→ YOUR GOAL
Would you write out all of the data exactly as it appears below?

+++

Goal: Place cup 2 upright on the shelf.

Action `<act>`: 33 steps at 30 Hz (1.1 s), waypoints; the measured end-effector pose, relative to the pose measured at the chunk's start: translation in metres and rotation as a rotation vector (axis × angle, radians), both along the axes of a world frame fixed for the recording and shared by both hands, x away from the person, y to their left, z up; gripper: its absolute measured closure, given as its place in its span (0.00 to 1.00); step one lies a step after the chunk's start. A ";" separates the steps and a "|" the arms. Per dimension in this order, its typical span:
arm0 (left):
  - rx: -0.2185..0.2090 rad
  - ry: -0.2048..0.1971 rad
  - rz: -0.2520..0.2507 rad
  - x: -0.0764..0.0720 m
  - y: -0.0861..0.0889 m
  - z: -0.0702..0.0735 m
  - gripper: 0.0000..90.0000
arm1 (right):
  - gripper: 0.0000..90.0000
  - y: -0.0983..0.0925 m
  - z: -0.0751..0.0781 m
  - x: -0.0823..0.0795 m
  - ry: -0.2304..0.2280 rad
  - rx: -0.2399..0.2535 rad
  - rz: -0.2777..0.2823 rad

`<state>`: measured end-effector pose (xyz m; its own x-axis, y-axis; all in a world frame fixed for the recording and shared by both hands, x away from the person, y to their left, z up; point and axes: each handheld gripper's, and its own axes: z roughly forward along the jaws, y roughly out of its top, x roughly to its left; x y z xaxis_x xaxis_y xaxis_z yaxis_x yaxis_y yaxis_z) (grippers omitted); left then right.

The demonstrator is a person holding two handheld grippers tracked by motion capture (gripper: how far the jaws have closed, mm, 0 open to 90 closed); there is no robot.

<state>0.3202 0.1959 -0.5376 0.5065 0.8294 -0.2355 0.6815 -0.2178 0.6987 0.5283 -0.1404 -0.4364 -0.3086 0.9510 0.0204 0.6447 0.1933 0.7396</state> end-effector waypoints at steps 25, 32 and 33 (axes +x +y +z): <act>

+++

→ ANSWER SECTION
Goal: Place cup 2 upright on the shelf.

Action `<act>`: 33 steps at 30 Hz (1.1 s), waypoints; the measured end-effector pose, relative to the pose measured at the chunk's start: translation in metres and rotation as a rotation vector (axis × angle, radians), both along the axes of a world frame fixed for the recording and shared by both hands, x away from the person, y to their left, z up; gripper: its absolute measured closure, given as its place in its span (0.00 to 1.00); step one lies a step after the chunk's start. A ";" separates the steps and a "|" the arms. Per dimension in this order, its typical span:
arm0 (left):
  - rx: -0.2185..0.2090 rad
  - ry: -0.2048..0.1971 rad
  - rz: -0.2520..0.2507 rad
  - x: -0.0764..0.0720 m
  - y: -0.0861..0.0889 m
  - z: -0.0702..0.0735 m
  - gripper: 0.0000..90.0000
arm1 (right):
  - gripper: 0.0000..90.0000
  - y: -0.0983..0.0925 m
  - z: -0.0751..0.0781 m
  - x: -0.0823..0.0795 m
  - ry: -0.2304..0.2280 rad
  - rx: -0.2399..0.2535 rad
  - rz: -0.2777..0.2823 rad

`<state>`: measured end-effector pose (xyz m; its own x-axis, y-axis; all in a world frame fixed for the recording and shared by both hands, x away from the person, y to their left, z up; point and axes: each handheld gripper's, and its own axes: z roughly forward along the jaws, y roughly out of its top, x roughly to its left; x y z xaxis_x xaxis_y xaxis_z yaxis_x yaxis_y yaxis_z) (grippers omitted); left then right.

The demonstrator is a person holding two handheld grippers tracked by motion capture (gripper: how far the jaws have closed, mm, 0 open to 90 closed); there is no robot.

<state>0.3202 0.1959 -0.5376 0.5065 0.8294 -0.2355 0.6815 -0.2178 0.6987 0.5283 -0.1404 -0.4364 -0.3086 0.9510 0.0204 0.6447 0.1933 0.7396</state> end-effector waypoints at steps 25, 32 and 33 (axes +x +y +z): <act>

The exercise requires nothing further.